Il supporto all’imprenditorialità è garantito attraverso l’incubatore Eureka 3.0, che intende accompagnare la costituzione di nuove imprese, grazie a una rete di partner quali Confindustria, Confcooperative, CNA, Banca Etica, Impact Hub Siracusa, Ordine dei Commercialisti, Ordine degli Avvocati, Progetto Policoro. Al momento sono 12 le imprese beneficiarie, di cui 4 già costituite e altre 8 in fase di formazione, negli ambiti più diversi, promozione turistica del territorio siracusano, accessibilità alla cultura, integrazione per gli stranieri, agricoltura biologica, servizi per le famiglie e i bambini.
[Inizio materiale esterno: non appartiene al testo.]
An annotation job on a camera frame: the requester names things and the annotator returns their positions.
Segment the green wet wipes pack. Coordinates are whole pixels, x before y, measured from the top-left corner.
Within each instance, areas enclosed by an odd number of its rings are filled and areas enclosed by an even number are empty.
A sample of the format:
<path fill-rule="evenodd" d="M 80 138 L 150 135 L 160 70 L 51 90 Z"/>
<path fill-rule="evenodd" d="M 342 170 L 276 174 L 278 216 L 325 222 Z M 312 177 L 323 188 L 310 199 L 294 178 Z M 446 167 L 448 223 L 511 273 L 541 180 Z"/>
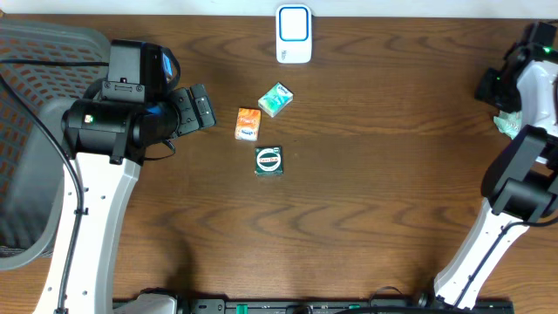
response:
<path fill-rule="evenodd" d="M 500 111 L 498 116 L 493 116 L 493 123 L 500 133 L 505 134 L 513 140 L 521 130 L 522 113 L 506 113 Z"/>

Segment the orange tissue pack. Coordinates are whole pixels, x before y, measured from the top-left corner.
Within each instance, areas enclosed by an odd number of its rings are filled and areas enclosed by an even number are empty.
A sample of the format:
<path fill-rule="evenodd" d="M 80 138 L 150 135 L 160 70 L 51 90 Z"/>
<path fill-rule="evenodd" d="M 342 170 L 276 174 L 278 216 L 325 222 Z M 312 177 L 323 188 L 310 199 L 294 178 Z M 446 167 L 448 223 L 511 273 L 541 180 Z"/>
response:
<path fill-rule="evenodd" d="M 256 141 L 259 135 L 261 117 L 260 110 L 240 108 L 235 125 L 235 138 L 237 140 Z"/>

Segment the green tissue pack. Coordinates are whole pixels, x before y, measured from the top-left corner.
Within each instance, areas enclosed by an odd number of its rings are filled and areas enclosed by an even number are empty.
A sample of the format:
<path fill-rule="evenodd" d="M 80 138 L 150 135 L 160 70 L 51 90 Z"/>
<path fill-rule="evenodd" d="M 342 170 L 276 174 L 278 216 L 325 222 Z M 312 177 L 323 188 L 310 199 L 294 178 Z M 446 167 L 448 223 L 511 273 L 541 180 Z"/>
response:
<path fill-rule="evenodd" d="M 258 106 L 271 118 L 274 118 L 293 98 L 293 92 L 280 82 L 277 82 L 258 99 Z"/>

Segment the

Con l’iniziativa «Contaminiamoci», inoltre, le imprese di Eureka 3.0 si presentano al pubblico grazie a un ciclo di aperitivi solidali sul territorio per uno scambio di idee e progetti.

«Attivare la capacità donativa in questo territorio non è semplice né immediato, in termini di finanziamenti, è un lavoro faticoso, ma cerchiamo di lavorare a livello relazionale per far maturare affetto verso quelle che sono le nostre attività sul territorio. Cerchiamo di recuperare la storia bella di questo territorio, ed è come se la Fondazione, raccordandolo, lo custodisca e lo rilanci. La comunità locale pian piano si sta rendendo conto che ora esiste un disegno d’insieme e attraverso i processi collettivi è come se si ricordasse di essere comunità», afferma il Presidente. «Risvegliare la comunità che ognuno di noi porta nel cuore e che fa rinascere la politica, che è poi l’essenza della Scuola di Barbiana, per uscire insieme dai problemi. Questa è la grande scommessa in questo cambio d’epoca. Mi piace molto questa espressione di Agostino d’Ippona: “la speranza ha due bellissimi figli, lo sdegno per le cose che non vanno e il coraggio per cambiarle”».

Una visione d’insieme e di lungo periodo, quella della Fondazione Val di Noto, che fa dell’educazione una priorità d’investimento, economico e non. Un intervento capillare, incisivo e quanto mai concreto per accompagnare la comunità a radicarsi nel futuro.